The sauce includes mustard oil, vinegar and a sweet sauce made either from honey, sugar or grape must (“mosto” in Italian) boiled down. The mustard is white, not yellow, as no turmeric is added for colouring. Its pungency comes from the mustard oil. Commercial versions are less pungent than homemade versions.
It is served with meats (cooked and cold cuts) and cheeses. Versions of Mostarda di Cremona with finely chopped fruit are used as an ingredient in pumpkin ravioli.

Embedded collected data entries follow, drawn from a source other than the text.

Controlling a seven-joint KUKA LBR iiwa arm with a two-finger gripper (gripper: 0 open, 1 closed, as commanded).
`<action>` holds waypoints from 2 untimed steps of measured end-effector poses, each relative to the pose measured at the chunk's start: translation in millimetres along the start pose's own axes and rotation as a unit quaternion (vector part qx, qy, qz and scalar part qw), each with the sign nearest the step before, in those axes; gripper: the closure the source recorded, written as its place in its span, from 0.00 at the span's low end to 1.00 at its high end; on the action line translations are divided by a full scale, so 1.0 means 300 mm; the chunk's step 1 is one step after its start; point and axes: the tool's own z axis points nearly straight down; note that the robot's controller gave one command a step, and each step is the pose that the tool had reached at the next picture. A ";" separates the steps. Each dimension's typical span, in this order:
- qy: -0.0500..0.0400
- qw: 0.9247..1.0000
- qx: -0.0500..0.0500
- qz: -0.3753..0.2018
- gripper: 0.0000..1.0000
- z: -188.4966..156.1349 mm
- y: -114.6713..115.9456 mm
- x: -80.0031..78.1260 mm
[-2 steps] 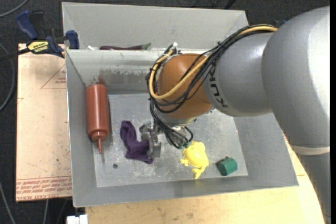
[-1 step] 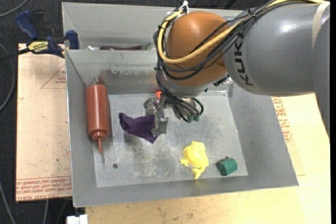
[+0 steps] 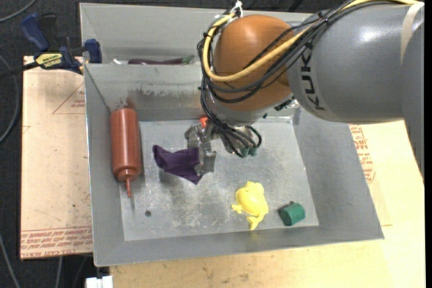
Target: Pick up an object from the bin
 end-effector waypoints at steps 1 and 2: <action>0.003 1.000 0.000 0.009 1.00 -0.151 -0.023 0.001; -0.005 1.000 0.000 -0.017 1.00 -0.852 0.012 -0.005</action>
Offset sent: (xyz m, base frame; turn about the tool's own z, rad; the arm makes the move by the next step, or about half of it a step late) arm -0.0023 0.0014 0.2526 -0.0360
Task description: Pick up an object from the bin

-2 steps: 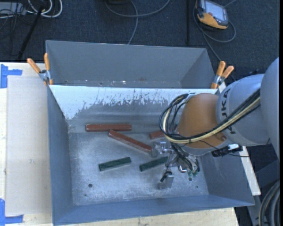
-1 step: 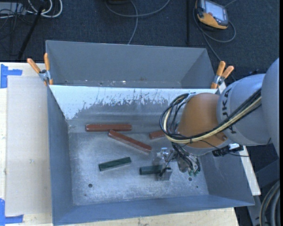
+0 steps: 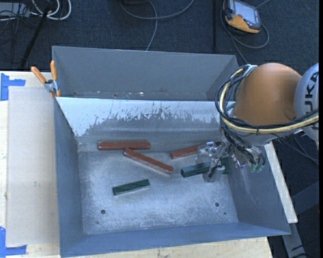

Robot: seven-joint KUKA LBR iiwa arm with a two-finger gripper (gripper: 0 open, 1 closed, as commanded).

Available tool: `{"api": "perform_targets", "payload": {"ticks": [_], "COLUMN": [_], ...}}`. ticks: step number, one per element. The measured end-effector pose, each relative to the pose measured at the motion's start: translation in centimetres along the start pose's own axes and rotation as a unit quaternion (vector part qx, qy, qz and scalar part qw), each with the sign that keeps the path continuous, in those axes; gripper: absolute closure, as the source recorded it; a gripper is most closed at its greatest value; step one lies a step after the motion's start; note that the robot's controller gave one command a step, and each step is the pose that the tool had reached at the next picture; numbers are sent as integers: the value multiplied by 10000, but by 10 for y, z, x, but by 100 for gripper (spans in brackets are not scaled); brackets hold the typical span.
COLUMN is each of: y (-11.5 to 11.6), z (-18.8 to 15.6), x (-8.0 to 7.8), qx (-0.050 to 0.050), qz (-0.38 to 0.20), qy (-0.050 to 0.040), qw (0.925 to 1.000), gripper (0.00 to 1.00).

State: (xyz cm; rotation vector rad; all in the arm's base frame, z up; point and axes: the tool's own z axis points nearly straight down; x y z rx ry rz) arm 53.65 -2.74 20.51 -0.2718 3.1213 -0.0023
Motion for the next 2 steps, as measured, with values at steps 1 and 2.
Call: {"api": "perform_targets", "payload": {"ticks": [1,2], "y": [-26,-35], "z": [35,-57], "x": [-24,-25], "qx": [-18,2], "qz": [-1146,-1087], "qy": [40,-5], "qw": [9934,9941], "gripper": [100,100]}}
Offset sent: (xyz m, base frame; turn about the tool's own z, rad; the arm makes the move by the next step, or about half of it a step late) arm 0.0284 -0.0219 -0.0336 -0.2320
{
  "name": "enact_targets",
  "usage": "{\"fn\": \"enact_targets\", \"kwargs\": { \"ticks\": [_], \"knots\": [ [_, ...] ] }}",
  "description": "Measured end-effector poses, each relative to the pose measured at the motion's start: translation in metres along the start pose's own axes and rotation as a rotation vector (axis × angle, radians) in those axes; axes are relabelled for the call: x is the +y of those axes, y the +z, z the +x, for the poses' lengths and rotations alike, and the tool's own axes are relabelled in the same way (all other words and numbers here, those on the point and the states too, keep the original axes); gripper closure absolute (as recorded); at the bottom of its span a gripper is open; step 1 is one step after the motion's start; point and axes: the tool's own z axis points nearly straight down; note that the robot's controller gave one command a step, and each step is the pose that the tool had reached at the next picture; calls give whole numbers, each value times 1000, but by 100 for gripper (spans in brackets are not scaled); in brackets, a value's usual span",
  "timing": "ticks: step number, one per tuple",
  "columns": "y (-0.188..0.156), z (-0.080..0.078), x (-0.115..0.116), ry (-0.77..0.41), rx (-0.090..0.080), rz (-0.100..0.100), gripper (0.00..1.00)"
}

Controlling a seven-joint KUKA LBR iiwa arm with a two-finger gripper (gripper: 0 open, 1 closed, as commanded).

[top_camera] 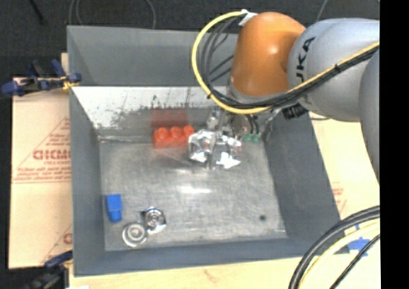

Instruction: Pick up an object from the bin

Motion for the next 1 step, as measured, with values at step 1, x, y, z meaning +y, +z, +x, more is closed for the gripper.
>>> {"fn": "enact_targets", "kwargs": {
  "ticks": [1],
  "knots": [
    [-83, 4, -2, 14, 2, -3, 100]
  ]
}}
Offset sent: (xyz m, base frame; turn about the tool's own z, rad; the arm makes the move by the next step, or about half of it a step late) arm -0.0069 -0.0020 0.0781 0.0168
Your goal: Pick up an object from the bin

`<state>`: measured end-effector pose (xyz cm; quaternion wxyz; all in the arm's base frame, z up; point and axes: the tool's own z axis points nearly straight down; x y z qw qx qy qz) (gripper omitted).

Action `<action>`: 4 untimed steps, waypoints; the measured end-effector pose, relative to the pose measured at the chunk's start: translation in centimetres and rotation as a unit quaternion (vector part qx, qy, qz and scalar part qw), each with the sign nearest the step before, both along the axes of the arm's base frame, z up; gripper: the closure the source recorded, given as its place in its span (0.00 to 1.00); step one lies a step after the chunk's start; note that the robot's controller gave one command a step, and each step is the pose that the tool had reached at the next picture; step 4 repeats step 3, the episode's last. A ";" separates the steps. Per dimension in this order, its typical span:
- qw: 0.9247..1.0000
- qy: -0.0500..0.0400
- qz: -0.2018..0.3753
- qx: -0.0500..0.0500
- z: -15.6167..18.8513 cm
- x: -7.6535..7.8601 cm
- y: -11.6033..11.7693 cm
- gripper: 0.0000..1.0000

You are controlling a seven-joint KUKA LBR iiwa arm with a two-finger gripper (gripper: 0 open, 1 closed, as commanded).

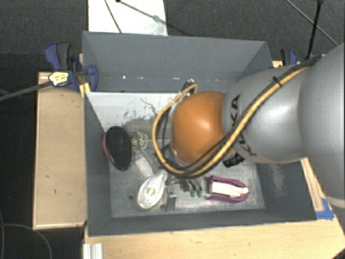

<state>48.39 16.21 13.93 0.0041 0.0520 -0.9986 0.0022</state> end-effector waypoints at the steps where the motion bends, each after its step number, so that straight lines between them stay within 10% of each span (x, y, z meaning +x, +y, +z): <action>1: 0.967 -0.002 0.253 0.003 -7.1 2.3 0.3 0.00; 2: 0.968 -0.002 0.249 0.004 -6.9 2.3 0.4 1.00; 3: 0.967 -0.009 0.255 0.005 7.6 1.4 4.3 1.00; 4: 0.967 -0.009 0.255 0.005 7.6 1.4 4.3 1.00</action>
Offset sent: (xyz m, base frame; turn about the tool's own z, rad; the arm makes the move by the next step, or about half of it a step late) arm 0.0232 0.0037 -0.0693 -0.5125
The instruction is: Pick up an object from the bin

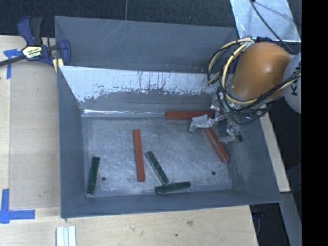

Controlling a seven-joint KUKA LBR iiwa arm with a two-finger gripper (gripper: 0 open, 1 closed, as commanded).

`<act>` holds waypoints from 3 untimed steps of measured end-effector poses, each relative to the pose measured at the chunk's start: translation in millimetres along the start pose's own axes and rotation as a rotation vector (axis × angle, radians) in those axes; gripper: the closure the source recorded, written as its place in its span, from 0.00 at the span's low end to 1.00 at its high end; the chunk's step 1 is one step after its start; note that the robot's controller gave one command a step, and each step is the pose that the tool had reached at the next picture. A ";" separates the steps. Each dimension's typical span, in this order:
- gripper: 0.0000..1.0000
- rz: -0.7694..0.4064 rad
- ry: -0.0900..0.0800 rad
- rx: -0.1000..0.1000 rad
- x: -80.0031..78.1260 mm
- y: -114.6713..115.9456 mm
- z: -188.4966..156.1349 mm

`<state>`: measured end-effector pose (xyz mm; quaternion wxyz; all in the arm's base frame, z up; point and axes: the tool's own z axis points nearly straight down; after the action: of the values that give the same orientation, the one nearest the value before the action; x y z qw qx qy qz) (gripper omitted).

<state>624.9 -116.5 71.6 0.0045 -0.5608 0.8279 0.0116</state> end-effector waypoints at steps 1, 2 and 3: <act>0.00 -0.457 0.020 0.013 -19.1 3.9 0.3; 1.00 -0.453 0.020 0.011 -17.5 3.4 -0.2; 1.00 -0.456 0.020 0.018 -44.3 45.9 -107.4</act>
Offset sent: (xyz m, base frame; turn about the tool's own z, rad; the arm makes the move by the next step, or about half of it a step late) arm 0.0027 0.0178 -0.0001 -0.4570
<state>599.4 -60.9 180.6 0.0037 -0.7336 0.6796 -0.0029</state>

The fruits can be whole, sliced or chopped, but they are peeled first, then simmered in sugar water.
There are many types:
- Mostarda di Cremona Agrumi is made from whole citrus fruits such as oranges, lemons and tangerines;
- Mostarda di Cremona Frutta Mista is made from mixed fruits such as apples, lemons, oranges, pears and tangerines;
- Mostarda di Mantova is made with apples
- Mostarda di Milano is made with citrus fruit and cherries
Other types use fruits such as strawberries, figs, etc.
1 part candied peel, 1 part honey, ½ part whole grain mustard
Some people feel that the taste combination of sweet, sour and spicy may date this condiment back to Roman days. Given that the same taste combination was popular in the Middle Ages, it doesn’t seem immediately necessary to go back any further than that.